* [Task]:
Please repeat the listing exactly, starting at its first line and stopping after the line that contains "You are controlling".

START Dataset excerpt

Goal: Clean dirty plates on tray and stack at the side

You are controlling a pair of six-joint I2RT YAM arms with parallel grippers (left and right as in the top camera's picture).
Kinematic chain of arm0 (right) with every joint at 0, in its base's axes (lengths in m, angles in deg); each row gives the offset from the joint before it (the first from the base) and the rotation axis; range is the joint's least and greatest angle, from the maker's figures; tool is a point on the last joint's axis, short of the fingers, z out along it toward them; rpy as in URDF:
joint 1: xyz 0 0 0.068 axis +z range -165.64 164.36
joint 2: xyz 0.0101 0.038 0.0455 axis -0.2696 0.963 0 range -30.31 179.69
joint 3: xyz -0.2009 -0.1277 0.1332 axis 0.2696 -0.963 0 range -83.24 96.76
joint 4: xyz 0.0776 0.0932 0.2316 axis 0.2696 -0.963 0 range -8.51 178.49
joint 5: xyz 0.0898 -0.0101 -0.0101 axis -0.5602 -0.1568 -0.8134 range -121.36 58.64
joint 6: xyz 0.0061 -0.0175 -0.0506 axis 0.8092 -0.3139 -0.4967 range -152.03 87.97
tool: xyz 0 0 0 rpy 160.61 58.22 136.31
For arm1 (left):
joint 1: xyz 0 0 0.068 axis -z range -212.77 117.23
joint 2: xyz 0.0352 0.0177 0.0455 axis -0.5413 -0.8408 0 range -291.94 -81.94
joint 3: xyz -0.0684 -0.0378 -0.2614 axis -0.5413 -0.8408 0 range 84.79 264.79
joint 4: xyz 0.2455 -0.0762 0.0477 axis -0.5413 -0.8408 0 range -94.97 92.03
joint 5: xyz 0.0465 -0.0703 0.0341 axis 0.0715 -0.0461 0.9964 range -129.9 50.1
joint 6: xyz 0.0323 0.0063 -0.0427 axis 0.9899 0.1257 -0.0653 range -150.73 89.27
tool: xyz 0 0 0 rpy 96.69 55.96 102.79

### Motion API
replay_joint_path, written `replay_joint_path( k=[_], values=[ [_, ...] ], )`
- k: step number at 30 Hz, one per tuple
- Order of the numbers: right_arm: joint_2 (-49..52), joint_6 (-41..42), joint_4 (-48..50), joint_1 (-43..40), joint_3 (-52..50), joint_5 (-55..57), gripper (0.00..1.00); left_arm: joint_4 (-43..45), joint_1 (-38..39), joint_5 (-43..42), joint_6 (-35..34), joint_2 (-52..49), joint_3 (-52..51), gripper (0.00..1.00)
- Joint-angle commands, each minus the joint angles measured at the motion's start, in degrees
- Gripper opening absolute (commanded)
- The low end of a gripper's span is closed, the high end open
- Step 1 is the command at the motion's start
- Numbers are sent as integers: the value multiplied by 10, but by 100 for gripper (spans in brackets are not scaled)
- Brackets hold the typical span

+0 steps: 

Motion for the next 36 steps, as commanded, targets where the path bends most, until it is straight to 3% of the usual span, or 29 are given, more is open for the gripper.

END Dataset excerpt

* [Answer to this exercise]:
Goal: Clean dirty plates on tray and stack at the side

You are controlling a pair of six-joint I2RT YAM arms with parallel grippers (left and right as in the top camera's picture).

This output is complete as it stands.